### [EXCERPTED DATA]
* * *

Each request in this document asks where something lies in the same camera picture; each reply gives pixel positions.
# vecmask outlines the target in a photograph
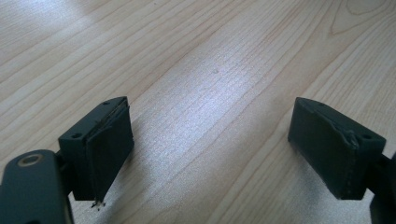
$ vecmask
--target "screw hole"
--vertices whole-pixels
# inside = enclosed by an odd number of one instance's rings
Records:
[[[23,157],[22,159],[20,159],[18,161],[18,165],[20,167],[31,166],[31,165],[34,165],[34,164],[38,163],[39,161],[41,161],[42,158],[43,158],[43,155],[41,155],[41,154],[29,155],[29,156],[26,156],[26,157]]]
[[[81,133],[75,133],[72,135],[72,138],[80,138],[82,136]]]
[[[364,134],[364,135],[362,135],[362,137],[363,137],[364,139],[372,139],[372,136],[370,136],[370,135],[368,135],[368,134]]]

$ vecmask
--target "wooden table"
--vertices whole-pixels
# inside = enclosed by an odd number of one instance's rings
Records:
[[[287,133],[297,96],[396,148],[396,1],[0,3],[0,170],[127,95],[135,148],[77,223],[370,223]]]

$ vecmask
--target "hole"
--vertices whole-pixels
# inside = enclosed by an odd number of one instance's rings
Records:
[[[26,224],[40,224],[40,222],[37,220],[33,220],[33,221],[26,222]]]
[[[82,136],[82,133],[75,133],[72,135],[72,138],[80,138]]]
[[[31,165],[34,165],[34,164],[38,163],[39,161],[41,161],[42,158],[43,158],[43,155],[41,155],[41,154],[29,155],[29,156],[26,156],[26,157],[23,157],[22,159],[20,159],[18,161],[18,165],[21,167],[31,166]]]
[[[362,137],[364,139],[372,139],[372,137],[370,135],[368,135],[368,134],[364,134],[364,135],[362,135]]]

* * *

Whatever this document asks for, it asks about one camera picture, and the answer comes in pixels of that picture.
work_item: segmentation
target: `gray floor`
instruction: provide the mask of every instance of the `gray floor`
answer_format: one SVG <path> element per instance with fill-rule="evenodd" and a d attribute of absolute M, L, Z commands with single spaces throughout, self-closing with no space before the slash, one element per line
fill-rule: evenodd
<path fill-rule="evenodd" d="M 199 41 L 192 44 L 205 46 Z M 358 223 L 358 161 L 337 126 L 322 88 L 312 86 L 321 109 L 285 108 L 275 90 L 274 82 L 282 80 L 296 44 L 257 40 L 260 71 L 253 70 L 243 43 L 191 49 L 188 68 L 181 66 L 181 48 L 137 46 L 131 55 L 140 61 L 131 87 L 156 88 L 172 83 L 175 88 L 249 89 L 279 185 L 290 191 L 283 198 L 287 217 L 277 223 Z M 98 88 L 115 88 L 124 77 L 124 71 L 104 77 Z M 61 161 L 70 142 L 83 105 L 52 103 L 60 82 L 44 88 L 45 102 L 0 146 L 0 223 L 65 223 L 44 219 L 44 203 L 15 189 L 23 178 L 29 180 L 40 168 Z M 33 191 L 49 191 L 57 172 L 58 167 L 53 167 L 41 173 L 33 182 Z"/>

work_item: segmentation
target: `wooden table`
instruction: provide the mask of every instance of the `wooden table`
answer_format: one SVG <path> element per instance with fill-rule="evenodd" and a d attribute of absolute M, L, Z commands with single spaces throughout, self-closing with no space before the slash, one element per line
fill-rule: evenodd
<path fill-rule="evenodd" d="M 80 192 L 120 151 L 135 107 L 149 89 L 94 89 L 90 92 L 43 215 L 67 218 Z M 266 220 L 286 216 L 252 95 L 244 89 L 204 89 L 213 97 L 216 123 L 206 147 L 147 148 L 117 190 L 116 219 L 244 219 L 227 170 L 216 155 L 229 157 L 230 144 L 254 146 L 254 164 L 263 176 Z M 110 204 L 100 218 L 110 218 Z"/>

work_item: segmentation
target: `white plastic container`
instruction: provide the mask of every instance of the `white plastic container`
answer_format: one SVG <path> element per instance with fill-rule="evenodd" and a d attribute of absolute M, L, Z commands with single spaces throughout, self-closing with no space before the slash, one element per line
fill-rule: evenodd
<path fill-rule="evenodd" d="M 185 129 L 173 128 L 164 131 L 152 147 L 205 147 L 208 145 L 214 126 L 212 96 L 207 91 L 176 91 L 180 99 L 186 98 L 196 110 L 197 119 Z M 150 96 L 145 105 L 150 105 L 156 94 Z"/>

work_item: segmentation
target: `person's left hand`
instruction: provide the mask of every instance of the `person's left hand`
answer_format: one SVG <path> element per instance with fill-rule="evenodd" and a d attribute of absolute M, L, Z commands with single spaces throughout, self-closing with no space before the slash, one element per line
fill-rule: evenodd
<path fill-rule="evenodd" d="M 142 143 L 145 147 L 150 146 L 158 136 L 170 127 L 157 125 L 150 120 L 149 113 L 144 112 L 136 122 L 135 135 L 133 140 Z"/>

* * *

### [EXERCISE]
In the records above, find every line containing the word "document" and show it.

### [EXERCISE OUTPUT]
Each request in this document asks where something lies in the same camera picture; each reply gives pixel positions.
Whatever this document asks for, it asks about one camera picture, and the answer comes in pixels of that picture.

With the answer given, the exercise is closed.